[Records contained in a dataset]
◇ ◇ ◇ ◇ ◇ ◇ ◇

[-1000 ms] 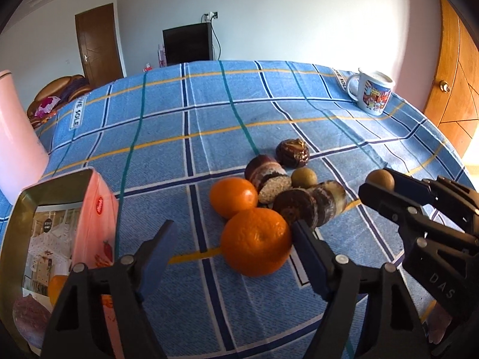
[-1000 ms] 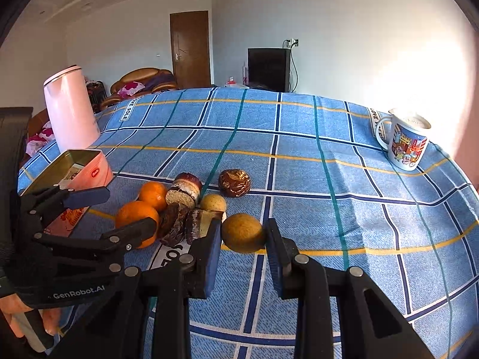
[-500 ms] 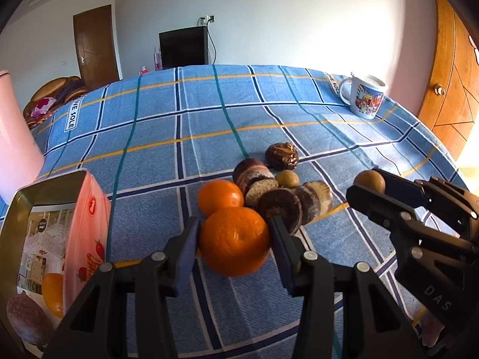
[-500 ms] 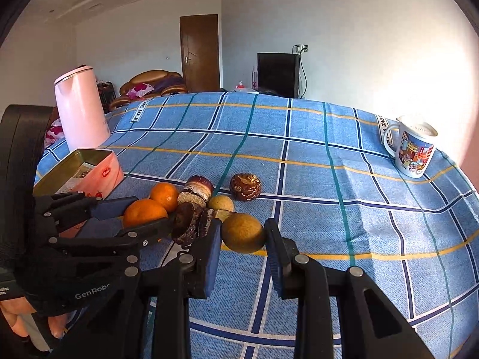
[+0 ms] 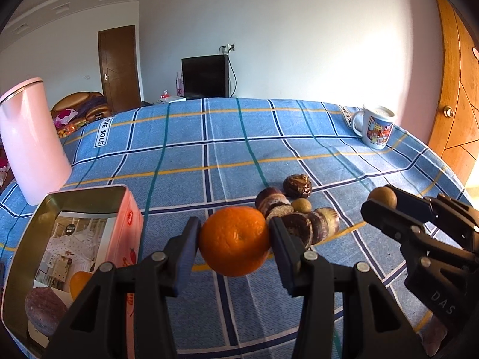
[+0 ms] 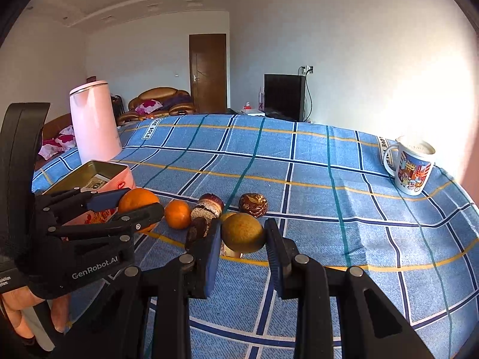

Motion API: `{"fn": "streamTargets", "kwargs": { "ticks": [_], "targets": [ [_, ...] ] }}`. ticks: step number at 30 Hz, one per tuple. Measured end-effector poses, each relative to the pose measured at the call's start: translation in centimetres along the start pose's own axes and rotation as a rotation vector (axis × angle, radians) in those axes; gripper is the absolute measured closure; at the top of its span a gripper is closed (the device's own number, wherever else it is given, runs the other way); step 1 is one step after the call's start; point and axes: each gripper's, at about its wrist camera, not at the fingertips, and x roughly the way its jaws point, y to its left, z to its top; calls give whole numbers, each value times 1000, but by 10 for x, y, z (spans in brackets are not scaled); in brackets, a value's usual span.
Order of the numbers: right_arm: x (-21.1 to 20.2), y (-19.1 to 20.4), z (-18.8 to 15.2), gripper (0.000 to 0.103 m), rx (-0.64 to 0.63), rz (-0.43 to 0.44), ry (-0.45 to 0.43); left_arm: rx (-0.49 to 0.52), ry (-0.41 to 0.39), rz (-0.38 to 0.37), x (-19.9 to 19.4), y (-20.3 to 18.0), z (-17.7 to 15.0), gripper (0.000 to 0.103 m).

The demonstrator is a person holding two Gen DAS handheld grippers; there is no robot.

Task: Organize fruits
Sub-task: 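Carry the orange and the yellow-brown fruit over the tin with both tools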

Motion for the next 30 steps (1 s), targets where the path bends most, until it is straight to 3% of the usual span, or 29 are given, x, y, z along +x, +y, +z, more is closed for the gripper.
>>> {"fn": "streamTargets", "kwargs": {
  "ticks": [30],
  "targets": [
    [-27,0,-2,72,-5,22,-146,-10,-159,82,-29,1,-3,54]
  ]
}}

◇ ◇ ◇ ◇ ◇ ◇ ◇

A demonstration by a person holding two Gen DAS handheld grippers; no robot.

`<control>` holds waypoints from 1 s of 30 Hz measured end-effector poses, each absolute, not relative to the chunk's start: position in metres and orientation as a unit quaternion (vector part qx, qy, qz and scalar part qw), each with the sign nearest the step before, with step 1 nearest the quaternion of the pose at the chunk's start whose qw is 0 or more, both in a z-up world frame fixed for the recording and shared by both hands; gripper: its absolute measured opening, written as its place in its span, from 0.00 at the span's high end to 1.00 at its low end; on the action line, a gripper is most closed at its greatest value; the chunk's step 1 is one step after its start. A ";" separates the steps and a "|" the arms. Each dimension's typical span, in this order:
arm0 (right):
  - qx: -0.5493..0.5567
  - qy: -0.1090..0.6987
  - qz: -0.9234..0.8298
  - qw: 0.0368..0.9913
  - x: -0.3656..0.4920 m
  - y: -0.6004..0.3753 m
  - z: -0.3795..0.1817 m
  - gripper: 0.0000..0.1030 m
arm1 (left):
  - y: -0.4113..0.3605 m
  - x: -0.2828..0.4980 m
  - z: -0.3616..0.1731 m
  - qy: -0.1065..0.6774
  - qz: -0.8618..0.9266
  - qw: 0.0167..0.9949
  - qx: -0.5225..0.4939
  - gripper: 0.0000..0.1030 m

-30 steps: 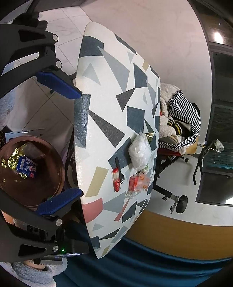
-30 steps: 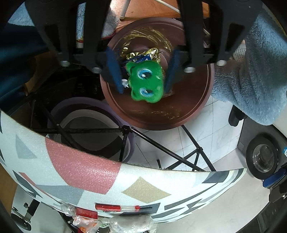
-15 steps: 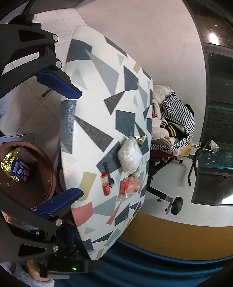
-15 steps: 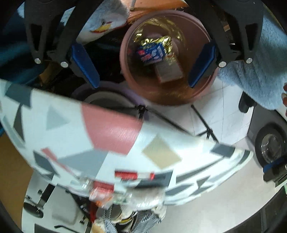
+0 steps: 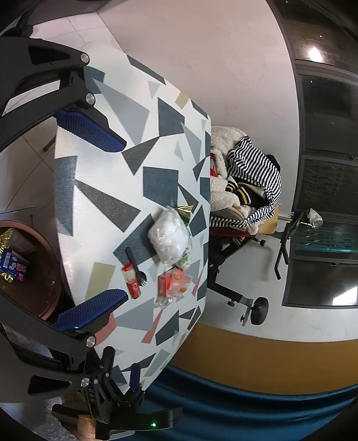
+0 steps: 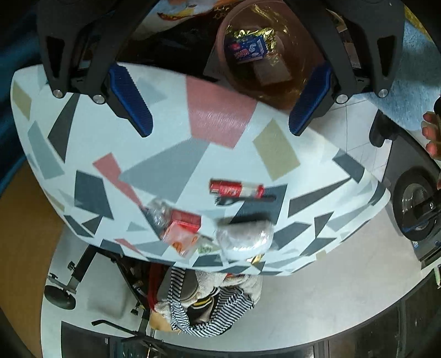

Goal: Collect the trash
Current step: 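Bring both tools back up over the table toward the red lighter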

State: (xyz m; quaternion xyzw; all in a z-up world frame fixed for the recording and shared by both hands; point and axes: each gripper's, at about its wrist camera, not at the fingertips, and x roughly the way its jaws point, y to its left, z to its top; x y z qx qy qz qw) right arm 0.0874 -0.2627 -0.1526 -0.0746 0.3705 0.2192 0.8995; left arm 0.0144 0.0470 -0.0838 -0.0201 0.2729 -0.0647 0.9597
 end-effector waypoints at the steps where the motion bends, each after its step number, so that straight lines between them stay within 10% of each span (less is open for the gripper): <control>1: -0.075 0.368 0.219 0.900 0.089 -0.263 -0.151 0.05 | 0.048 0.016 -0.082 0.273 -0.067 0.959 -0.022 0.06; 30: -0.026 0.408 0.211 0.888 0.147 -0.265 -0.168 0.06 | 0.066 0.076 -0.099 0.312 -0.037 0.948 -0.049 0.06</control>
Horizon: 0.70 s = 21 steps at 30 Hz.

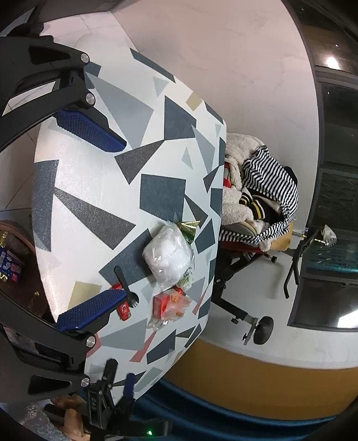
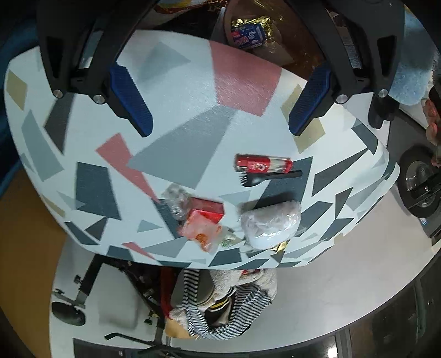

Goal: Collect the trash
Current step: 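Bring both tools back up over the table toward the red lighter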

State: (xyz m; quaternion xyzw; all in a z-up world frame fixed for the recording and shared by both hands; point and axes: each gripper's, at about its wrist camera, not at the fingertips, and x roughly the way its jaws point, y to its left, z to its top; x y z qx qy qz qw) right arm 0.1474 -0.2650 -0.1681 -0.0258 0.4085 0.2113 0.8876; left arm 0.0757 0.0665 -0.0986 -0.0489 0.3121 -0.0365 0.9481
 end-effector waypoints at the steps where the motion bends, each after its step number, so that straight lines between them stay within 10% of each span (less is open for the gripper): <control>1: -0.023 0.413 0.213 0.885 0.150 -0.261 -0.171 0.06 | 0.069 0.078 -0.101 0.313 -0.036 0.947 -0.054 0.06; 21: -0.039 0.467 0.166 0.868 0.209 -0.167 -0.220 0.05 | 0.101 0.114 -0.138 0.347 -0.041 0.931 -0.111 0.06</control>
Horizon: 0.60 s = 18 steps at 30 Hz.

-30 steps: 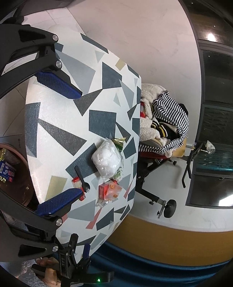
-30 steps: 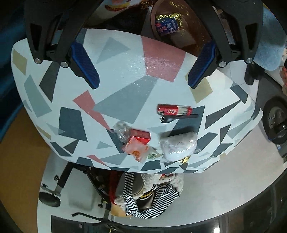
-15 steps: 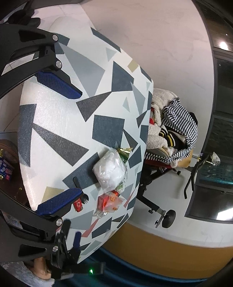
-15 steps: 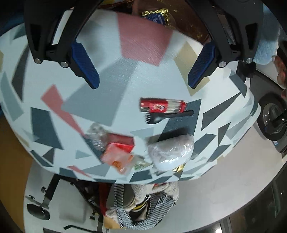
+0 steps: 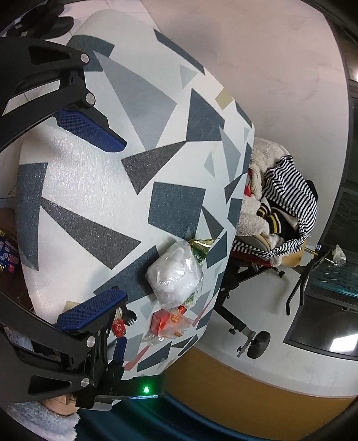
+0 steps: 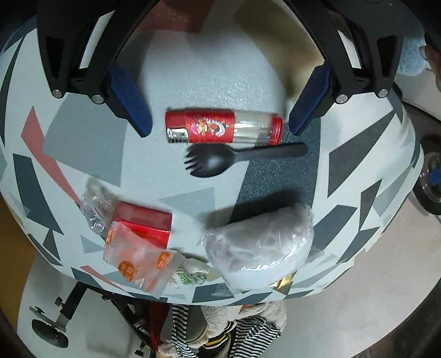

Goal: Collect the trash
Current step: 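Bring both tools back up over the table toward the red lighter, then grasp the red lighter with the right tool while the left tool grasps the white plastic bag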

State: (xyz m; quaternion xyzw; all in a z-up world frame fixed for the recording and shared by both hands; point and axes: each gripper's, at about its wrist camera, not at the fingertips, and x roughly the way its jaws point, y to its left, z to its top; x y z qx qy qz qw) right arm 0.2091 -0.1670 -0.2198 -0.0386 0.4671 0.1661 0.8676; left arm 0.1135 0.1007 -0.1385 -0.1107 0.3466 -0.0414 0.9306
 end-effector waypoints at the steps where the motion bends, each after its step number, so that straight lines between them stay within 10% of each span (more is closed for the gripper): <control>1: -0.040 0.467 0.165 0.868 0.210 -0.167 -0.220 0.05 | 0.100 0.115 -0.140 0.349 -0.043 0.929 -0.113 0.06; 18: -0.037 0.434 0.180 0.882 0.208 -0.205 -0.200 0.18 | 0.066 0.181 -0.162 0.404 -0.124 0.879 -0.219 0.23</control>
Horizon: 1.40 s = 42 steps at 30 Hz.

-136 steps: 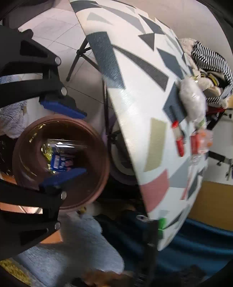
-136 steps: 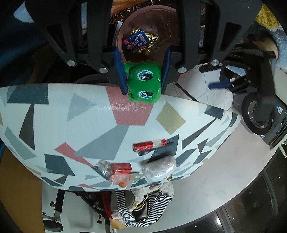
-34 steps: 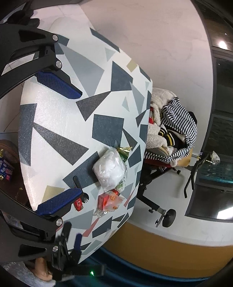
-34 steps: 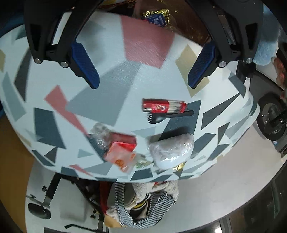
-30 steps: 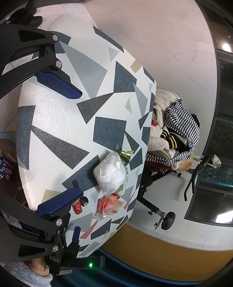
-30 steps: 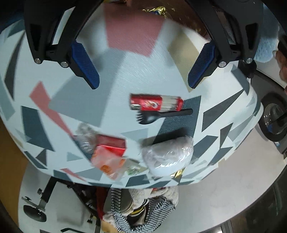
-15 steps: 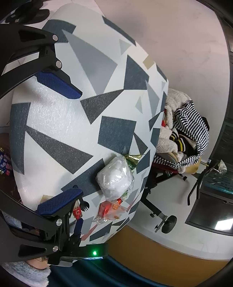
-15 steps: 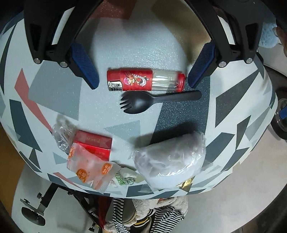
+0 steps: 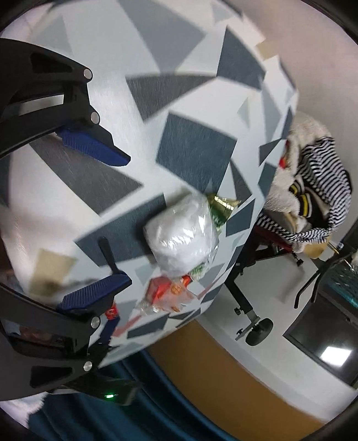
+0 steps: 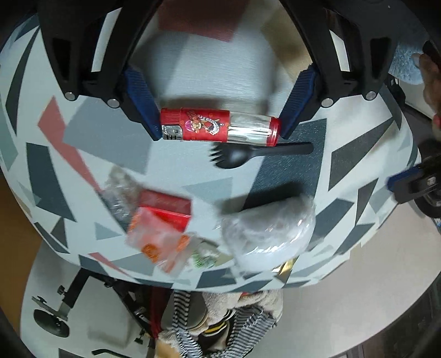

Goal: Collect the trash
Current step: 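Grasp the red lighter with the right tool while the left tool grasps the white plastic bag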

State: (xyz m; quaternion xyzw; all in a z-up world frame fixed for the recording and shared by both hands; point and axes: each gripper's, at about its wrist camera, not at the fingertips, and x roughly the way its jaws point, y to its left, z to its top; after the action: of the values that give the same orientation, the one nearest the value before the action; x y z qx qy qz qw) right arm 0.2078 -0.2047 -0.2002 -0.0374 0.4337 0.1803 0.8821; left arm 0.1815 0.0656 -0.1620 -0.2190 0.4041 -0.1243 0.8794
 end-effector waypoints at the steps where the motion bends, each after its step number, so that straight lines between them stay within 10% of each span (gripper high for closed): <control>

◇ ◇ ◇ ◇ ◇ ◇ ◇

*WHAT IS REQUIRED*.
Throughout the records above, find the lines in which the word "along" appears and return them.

*SOLUTION TO THE EXERCISE*.
Motion API: `{"fn": "streamTargets", "kwargs": { "ticks": [_], "targets": [ [_, ...] ] }}`. ticks: step number at 30 Hz, one per tuple. Measured end-effector poses, each relative to the pose measured at the call's start: translation in centimetres along the start pose's own axes and rotation as a rotation vector (axis × angle, radians) in those axes; gripper is the absolute measured closure; at the top of its span a gripper is closed (the device's own number, wherever else it is given, runs the other way); step 1 is one step after the call's start; point and axes: each gripper's, at about its wrist camera, not at the fingertips, and x roughly the way its jaws point, y to its left, z to its top; calls give whole numbers, each value times 1000, but by 10 for x, y, z (spans in brackets are not scaled); in brackets, a value's usual span.
Motion for the next 30 steps (1 s), targets where the path bends most, until it is straight to 3% of the usual span, or 29 are given, x, y, z along +x, +y, +z, more is closed for the gripper.

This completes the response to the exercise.